Imagine waking up in a creepy hotel room with no memory of how you got there. Your head is pounding and worse more, you are locked inside. There is a door that is heavily barred and chained shut, another traditionally locked with a key. You play as Mathew, who got stuck in this mess looking for his sister Shirley. His journey spans six chapters, each one bringing Mathew closer to reuniting with her. Each chapter is represented by a different area of the hotel. You start off in a dank, smelly hotel room and make your way to the hallways, pub, kitchen and office areas, among others. You are taunted by a mysterious man with a fish head, as he dares you to try to save Shirley. What happens in the end of the final chapter is quite unconventional, I’ll admit. Dying: Reborn has been out on Playstation 4 for a while now, it arrives on the Xbox One appropriately on Halloween 2017, but does this creepy tale deserve a rebirth?
Dying: Reborn is played from the first-person perspective and there is no combat. Instead the focus relies on searching areas for items along with clues. Items are added to your inventory where they can be combined, like a handle and shaft to make a screwdriver…or used, like a lock on a keyhole. In addition to picking up items, Mathew can pick up and read a dozen or so notes that are laying around the hotel. These notes sometimes give very useful information like a lock combination and are always worth glancing over. What I enjoy about the gameplay is that everything you need to complete the chapter is in that chapter. I don’t have to worry about backtracking or missing an item from a previous chapter. Whenever I got stuck, it was usually because I overlooked an item or an interaction that lead to an item. Oddly enough I found the first chapter to have the hardest puzzle, it is a piano where you must read the music sheet and play the exact melody. I can’t read music for a lick, so I eventually had to turn to a video guide for the answer. Aside from that puzzle the gameplay felt natural and progressing through a level could easily be accomplished by thoroughly investigating all areas. Without combat or quick time events, in a way it’s like a walking simulator but with a focus on puzzle solving
Presentation wise, Dying: Reborn is a mixed bag. I enjoyed the graphics engine that developer Nekcom Entertainment uses, it adequately shows off the dirty and putrid Last Harbour Family Hotel. Things felt fresh in each chapter thanks to a change in location, and after beating the game I was able to level select any chapter I wished. What could have used more work was the quality of voice acting, especially Mathew. I didn’t have any issues with the main antagonist’s voice actor, but it might have been better to ditch voice work all together, or maybe have a foreign language dub with subtitles. The shoddy voice acting made it hard to connect with Mathew and really care about his character at all. The loading times are also very long, which is annoying when trying to check chapters for missing files.
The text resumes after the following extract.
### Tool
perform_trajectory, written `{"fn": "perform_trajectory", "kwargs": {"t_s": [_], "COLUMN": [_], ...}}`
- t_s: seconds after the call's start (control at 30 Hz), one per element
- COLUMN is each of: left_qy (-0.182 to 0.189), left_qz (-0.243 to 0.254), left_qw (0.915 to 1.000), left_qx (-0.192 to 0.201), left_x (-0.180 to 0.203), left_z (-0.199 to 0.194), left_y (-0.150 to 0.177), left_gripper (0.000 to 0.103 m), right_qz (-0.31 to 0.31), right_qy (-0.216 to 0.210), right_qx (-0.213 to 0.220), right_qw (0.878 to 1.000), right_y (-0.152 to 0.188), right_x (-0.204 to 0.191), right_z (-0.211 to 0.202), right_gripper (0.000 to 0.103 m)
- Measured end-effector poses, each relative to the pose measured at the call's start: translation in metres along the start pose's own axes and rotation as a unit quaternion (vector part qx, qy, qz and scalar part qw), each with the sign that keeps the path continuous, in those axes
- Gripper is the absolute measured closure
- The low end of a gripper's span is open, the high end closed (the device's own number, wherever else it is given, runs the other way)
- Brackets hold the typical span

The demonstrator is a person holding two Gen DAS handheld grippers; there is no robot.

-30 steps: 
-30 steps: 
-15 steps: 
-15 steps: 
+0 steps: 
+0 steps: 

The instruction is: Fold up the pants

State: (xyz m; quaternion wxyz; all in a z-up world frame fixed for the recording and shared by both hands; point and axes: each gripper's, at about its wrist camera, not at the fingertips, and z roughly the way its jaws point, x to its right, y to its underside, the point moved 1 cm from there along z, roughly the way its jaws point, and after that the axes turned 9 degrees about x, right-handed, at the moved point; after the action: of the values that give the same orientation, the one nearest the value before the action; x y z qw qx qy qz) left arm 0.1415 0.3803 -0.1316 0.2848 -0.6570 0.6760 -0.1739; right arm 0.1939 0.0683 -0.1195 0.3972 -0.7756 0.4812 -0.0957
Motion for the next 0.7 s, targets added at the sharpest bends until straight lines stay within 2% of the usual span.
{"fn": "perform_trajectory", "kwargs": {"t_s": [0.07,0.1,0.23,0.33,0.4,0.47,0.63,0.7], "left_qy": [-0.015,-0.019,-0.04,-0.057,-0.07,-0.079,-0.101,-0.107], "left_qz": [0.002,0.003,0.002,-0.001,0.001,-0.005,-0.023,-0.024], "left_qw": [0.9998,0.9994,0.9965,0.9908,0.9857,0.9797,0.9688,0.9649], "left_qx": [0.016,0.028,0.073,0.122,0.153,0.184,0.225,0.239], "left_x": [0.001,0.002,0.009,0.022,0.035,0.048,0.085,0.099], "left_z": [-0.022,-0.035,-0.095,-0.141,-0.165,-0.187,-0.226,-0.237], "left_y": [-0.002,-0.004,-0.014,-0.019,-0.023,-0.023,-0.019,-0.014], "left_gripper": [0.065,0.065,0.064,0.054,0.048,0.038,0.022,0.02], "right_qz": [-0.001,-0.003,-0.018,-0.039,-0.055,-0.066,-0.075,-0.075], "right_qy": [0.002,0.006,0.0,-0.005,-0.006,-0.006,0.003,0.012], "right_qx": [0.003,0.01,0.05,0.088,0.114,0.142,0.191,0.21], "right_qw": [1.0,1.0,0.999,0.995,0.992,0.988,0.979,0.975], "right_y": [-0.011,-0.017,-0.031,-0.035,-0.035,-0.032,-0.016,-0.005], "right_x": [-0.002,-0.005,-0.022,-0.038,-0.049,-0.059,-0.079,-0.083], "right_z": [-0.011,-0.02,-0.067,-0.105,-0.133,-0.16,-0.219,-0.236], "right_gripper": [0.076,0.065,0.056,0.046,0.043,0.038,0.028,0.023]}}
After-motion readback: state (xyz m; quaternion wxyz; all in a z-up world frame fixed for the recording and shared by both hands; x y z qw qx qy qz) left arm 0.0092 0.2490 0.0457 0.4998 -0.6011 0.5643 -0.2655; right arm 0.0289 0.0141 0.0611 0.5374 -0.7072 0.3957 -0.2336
Controlling Mathew feels as it should with traditional analog stick movements and camera control. I did have a problem with the reticle being very small. There were many times when I equipped an item and tried to use it on something, but the reticle was so small that I had to be extremely precise to get it to work. Any time I misused an item I had to reequip it, which was very annoying. Mapping the inventory to the left bumper also felt like an odd choice as well.
Finishing each of the chapters in the game really varies depending on the players investigative instincts. Some levels might take 30-60 minutes for some, whereas a person using a video guide could finish it in 5 minutes. There is only one way to complete a level, which limits replay value…but some players might go back to find notes that they overlooked. I enjoyed Dying: Rebirth as single play through experience, I was satisfied with the content, but I don’t feel a need to replay the missions again.
I really liked the dark, twisted themes and content in Dying: Reborn. The freedom to move my character and explore made things feel more engaging, as opposed to similar horror games such as Decay: The Mare. I was not a fan of main character Mathew’s voice work or the lengthy loading times. There isn’t much reason to revisit the Last Harbour Family Hotel, but I enjoyed my stay.